Google ha cambiato il protocollo per gli acquisti.

Google ha cambiato il protocollo per gli acquisti.

Google ha aggiornato il protocollo acquisti integrando AI nativa per inferenza edge. Le griglie telecom e la misurazione incrementale di Smartly trasformano retail e marketing.

L’aggiornamento sfrutta le griglie AI delle telecom per ridurre la latenza e personalizzare le transazioni in tempo reale.

Il 19 marzo 2026, Google ha aggiornato il suo protocollo per gli acquisti, integrando nativamente modelli di intelligenza artificiale nel flusso di transazioni. L’aggiornamento del protocollo per gli acquisti con l’AI non è solo un’evoluzione delle API esistenti, ma un cambio di architettura: invece di affidarsi a servizi centralizzati, ora permette a retailer e piattaforme di eseguire inferenza AI direttamente sul edge, riducendo la latenza e personalizzando le esperienze in tempo reale.

Griglie AI: l’inferenza distribuita diventa infrastruttura

Questo approccio decentralizzato è reso possibile dalle griglie AI costruite dagli operatori telecom. Al NVIDIA GTC 2026, operatori telecom che costruiscono griglie AI hanno annunciato infrastrutture per l’inferenza distribuita. Sfruttando la loro footprint di rete, costruire griglie AI per l’inferenza distribuita consente di monetizzare nuovi servizi. Queste griglie sono progettate per ottimizzare l’inferenza AI su reti distribuite, abilitando esperienze a bassa latenza per gaming, media e retail. Un esempio è telecom leader che ottimizzano l’inferenza su reti distribuite come Indosat, che collega la sua AI factory sovereign a siti edge in Indonesia, griglie AI per inferenza distribuita dedicate all’innovazione locale.

Misurazione incrementale: il ROI dell’AI nel marketing

Parallelamente, nel marketing digitale, la precisione della misurazione si evolve con l’AI. acquisizione di una piattaforma di misurazione incrementale da parte di Smartly, che ha comprato INCRMNTAL, porta nel toolkit pubblicitario una piattaforma che misura l’incremento reale delle campagne. Questa integra i dati per valutare l’effetto reale, e l’acquisizione per misurare l’incremento reale delle campagne ha già gestito oltre un miliardo di dollari di spesa in dieci mesi, offrendo metriche affidabili per campagne guidate da AI.

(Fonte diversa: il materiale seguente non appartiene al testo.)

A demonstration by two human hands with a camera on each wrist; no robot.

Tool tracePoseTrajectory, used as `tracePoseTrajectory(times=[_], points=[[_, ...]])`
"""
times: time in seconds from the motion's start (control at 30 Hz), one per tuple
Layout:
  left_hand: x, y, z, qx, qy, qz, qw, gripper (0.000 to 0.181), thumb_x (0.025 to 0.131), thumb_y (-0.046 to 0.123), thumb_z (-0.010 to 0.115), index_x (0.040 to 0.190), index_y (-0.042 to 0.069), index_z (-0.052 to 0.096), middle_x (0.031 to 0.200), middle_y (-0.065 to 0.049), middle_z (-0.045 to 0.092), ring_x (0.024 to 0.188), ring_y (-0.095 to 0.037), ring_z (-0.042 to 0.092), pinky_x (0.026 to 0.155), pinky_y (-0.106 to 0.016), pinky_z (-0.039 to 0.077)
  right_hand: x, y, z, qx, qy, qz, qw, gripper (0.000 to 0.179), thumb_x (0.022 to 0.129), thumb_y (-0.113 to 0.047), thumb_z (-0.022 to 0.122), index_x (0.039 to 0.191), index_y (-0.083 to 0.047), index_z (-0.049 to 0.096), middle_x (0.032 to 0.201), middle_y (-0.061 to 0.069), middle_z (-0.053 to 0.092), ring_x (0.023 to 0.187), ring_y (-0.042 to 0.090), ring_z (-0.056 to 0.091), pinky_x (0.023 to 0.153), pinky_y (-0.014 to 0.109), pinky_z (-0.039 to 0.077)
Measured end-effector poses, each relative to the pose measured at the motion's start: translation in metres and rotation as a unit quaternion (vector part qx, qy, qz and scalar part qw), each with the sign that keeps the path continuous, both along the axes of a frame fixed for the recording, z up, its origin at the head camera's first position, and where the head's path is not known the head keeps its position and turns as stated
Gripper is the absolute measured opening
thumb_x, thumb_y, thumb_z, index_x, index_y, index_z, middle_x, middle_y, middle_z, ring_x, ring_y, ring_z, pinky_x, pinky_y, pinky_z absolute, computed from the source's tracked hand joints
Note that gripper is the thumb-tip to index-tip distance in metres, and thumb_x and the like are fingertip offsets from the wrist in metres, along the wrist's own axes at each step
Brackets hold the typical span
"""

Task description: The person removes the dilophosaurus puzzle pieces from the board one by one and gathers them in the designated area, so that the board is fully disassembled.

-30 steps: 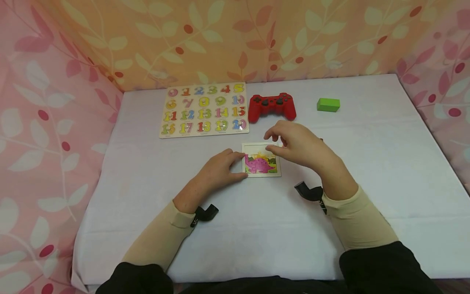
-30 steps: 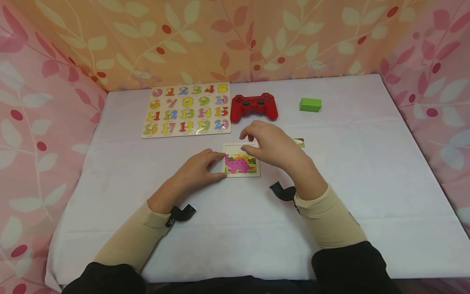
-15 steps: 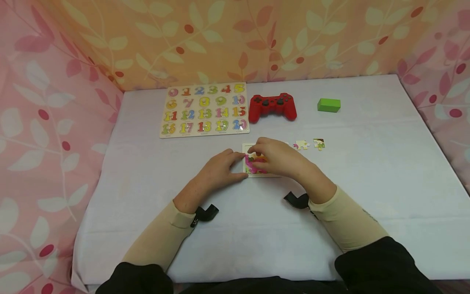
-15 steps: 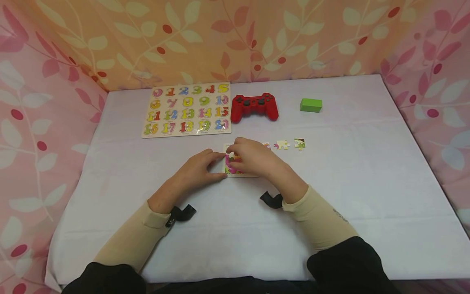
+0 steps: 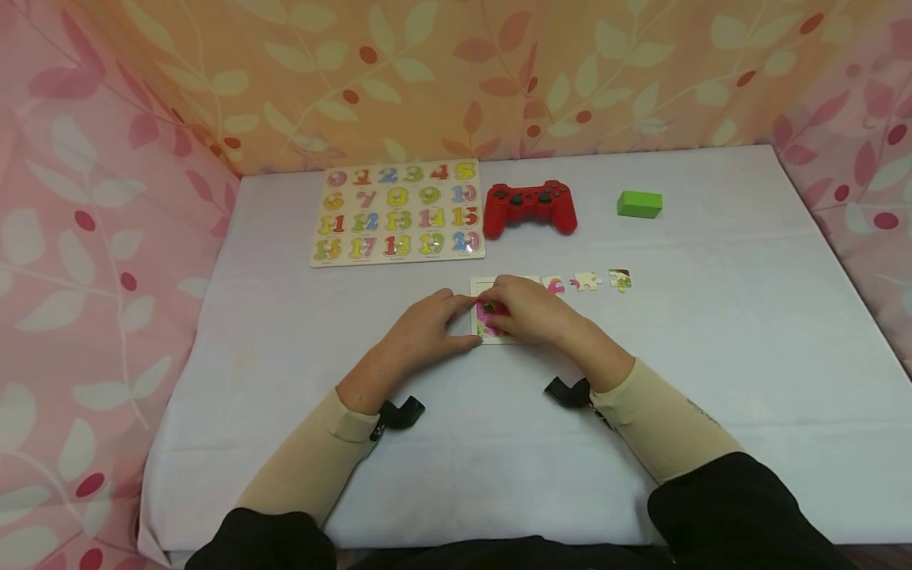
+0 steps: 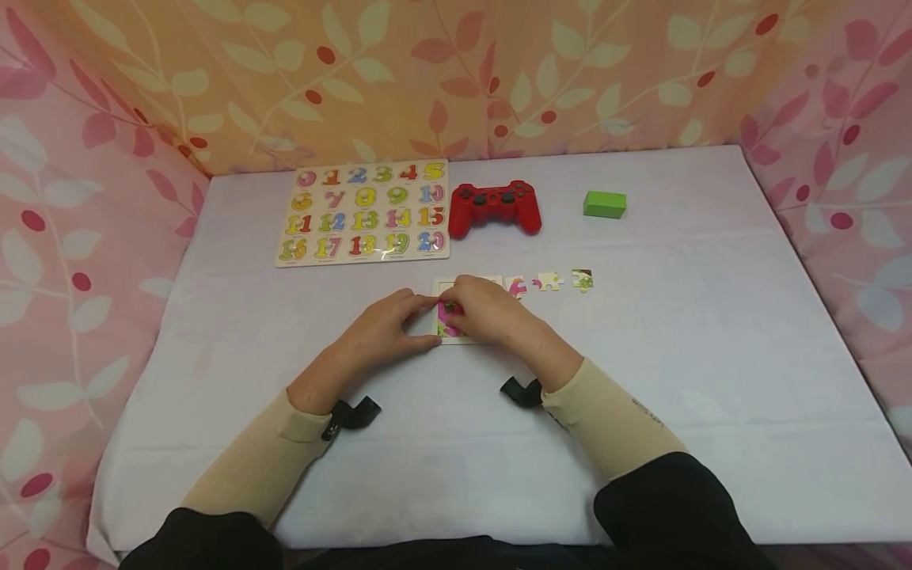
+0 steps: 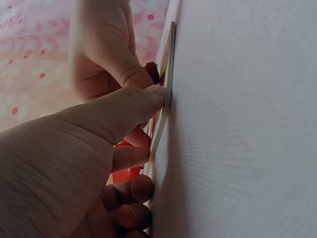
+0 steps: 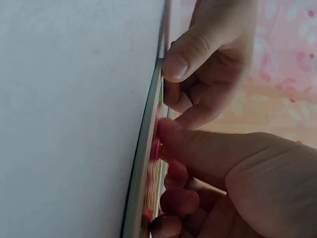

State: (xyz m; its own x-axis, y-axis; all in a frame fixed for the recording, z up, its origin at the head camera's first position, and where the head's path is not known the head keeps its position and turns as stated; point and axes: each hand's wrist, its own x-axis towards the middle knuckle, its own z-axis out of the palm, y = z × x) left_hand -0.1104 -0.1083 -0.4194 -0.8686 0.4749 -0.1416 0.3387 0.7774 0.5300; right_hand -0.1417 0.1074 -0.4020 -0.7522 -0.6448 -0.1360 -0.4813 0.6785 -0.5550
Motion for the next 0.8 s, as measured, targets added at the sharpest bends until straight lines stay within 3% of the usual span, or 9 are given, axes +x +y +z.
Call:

Il sottofondo tecnico: collaborazioni e stack

Alla base di queste evoluzioni c’è una stretta integrazione tra cloud e hardware. Al GTC 2026, AWS e NVIDIA hanno approfondito la collaborazione strategica con nuove integrazioni che accelerano il deployment dell’AI dalla fase di pilot alla produzione. Questo supporto tecnologico è essenziale per far funzionare le griglie di inferenza distribuita a scale commerciali.

Per chi sviluppa, lo stack di inferenza si sposta decisamente verso il margine.

Le griglie telecom astraggono la complessità di distribuzione, mentre i nuovi protocolli di acquisto standardizzano le interazioni AI. Il trade-off è noto: più calcolo locale riduce la latenza ma aumenta la domanda di banda e potenza sull’edge. La conseguenza è un design applicativo che deve gestire l’eterogeneità delle reti, integrare SDK per l’accesso alle griglie e bilanciare accuratamente prestazioni contro costi di infrastruttura distribuita.